A Rayleigh Miscellany
I enjoyed the Physics History column, "Lord Rayleigh and the Discovery of Argon" in the
August/September APS News, particularly since Rayleigh is a favorite of mine. Rayleigh treated everyone well and would have fit the APS Strategic Plan nicely in his encouragement of women and young physicists. The Rayleigh-Jeans law mentioned in the article is so-called because the young Jeans (just graduated from Cambridge) pointed out an error in Rayleigh's comparison of his blackbody equation with that of Planck's; in
Nature, Rayleigh responds, "I hasten to admit the justice of this correction." Regarding the joint credit for the discovery of argon by Rayleigh and Ramsay, Lady Rayleigh's journal (16 August 1894) says that Rayleigh "thinks Ramsay's cutting in hardly according to scientific etiquette, but did not complain," and Rayleigh suggested joint publication then, as well. One of my favorite quotes is from Rayleigh's Nobel lecture on the discovery of argon: "Argon must not be deemed rare. A large hall may easily contain a greater weight of it than a man can carry."
It may not be widely known that Rayleigh's notebooks, beginning as a student at Cambridge in 1862, reside at the library of the U.S. Air Force Academy, for an interesting reason. Physicists at what is now called the Air Force Research Laboratory used airglow measurements to track the effect of solar activity, but had no data prior to 1950. They learned that Rayleigh's son, the 4th Baron Rayleigh, had made almost daily measurements from 1920 until his death in 1947. They were able to purchase his notebooks in a lot that included those of his more famous father, the final entry being in March of 1919, shortly before Rayleigh died. The collection includes many letters, papers related to invention of a foghorn, the laboratory notebook of Rayleigh's sister-in-law (beginning "Cavendish Laboratory, April 1880"), and a metal box marked "Unpublished MSS of 3rd Lord Rayleigh" in which only a few fragmentary handwritten pages are found.

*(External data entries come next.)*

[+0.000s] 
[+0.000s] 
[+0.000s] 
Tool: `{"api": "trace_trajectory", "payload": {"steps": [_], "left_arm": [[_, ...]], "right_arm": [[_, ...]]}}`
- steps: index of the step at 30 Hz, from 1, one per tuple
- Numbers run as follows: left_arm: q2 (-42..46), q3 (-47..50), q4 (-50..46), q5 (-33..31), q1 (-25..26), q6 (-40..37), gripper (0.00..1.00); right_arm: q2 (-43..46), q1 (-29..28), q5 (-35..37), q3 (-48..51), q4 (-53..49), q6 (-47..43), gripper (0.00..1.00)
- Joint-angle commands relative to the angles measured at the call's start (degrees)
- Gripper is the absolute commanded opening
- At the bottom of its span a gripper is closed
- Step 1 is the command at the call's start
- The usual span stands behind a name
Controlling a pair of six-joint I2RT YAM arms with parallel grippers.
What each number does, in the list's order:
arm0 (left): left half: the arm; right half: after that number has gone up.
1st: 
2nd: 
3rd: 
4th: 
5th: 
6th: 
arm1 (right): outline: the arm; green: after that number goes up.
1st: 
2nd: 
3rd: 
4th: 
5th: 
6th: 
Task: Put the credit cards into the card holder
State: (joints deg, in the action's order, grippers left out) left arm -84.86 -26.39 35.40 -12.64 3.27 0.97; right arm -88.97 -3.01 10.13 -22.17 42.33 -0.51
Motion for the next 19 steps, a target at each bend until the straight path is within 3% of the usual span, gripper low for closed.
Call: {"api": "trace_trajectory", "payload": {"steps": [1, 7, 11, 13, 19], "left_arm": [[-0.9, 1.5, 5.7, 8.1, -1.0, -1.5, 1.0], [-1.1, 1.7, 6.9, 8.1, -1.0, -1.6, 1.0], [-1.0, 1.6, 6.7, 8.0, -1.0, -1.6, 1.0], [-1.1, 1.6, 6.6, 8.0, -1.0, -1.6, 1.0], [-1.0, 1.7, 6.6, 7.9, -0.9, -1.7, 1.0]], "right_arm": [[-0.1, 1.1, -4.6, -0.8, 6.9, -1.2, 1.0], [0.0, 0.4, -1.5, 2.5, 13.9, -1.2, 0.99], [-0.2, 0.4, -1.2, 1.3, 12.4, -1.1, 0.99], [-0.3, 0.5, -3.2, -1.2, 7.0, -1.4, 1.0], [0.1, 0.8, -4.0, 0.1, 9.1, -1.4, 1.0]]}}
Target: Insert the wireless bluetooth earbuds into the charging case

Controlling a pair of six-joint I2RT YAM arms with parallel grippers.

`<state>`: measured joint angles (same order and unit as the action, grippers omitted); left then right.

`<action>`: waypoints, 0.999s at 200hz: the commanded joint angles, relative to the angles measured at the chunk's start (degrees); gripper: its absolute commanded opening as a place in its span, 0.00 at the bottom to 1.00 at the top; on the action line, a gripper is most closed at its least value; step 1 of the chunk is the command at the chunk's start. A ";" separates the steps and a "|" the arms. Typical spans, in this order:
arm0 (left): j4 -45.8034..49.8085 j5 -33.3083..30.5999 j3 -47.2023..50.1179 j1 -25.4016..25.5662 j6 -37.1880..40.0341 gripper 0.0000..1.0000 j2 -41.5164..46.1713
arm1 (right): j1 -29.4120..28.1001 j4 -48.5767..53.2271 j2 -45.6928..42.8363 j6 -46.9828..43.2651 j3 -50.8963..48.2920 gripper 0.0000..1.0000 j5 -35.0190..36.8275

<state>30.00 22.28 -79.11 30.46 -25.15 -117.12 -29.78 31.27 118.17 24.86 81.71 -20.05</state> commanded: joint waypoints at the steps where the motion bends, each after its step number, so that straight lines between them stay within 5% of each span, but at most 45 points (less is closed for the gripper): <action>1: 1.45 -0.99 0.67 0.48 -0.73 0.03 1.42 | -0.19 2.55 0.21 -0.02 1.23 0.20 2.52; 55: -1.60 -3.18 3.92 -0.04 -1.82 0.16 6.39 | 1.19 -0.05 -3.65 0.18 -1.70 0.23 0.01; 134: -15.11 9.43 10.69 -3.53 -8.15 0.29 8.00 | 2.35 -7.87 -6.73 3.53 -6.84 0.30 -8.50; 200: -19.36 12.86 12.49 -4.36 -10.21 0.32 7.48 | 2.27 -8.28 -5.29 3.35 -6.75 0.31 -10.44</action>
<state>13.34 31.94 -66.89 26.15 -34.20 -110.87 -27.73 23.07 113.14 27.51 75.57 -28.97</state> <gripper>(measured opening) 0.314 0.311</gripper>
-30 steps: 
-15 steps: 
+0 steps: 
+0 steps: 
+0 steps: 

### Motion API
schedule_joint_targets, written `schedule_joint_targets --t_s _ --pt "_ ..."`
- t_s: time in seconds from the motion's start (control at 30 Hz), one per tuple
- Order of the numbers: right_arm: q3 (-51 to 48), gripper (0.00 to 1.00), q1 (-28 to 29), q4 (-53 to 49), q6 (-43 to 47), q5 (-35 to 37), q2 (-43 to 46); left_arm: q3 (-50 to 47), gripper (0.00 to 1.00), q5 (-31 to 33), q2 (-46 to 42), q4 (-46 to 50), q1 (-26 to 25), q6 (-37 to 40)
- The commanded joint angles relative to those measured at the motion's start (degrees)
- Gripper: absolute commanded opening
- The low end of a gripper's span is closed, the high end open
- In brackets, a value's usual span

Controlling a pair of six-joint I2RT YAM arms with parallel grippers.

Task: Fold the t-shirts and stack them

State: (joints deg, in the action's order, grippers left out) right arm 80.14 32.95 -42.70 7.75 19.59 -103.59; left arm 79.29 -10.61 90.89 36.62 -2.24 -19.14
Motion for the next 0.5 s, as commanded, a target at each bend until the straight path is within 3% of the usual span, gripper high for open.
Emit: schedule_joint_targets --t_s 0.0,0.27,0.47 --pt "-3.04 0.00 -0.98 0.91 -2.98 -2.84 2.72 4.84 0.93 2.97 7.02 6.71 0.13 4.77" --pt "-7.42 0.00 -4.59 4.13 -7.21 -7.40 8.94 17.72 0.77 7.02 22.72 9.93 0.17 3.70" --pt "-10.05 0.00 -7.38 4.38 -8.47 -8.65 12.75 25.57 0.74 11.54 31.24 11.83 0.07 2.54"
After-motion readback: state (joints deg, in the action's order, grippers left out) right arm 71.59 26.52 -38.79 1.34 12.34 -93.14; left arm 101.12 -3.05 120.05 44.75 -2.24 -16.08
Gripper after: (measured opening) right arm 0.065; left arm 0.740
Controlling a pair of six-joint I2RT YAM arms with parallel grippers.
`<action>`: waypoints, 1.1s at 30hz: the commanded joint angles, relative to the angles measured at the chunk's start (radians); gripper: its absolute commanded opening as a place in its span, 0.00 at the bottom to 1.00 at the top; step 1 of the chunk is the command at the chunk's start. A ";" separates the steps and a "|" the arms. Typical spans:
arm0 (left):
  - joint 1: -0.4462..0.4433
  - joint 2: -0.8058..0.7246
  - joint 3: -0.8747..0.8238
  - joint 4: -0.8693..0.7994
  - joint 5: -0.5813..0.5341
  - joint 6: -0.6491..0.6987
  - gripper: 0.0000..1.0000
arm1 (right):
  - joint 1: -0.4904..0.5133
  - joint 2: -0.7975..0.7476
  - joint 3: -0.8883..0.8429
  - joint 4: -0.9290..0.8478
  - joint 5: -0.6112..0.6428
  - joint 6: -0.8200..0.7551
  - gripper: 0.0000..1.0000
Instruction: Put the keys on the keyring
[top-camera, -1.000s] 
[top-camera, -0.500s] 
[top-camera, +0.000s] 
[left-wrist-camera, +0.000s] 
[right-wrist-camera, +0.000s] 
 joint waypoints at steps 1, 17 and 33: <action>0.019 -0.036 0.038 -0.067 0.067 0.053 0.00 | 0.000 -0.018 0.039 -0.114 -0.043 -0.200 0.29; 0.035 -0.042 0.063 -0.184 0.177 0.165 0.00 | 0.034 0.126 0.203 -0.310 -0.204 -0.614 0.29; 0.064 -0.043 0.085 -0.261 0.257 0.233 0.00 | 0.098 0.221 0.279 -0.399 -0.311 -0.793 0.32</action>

Foreign to me is the interest in spiritualism, séances, and psychical research of their time. Though skeptical, Rayleigh was President of the Society for Psychical Research in 1919, and his physicist son more passionately in 1937. Toward the end of his life the son gave £1000 to the Society, saying that his gift was more likely to bear fruit in this field than in any of the more orthodox branches of science.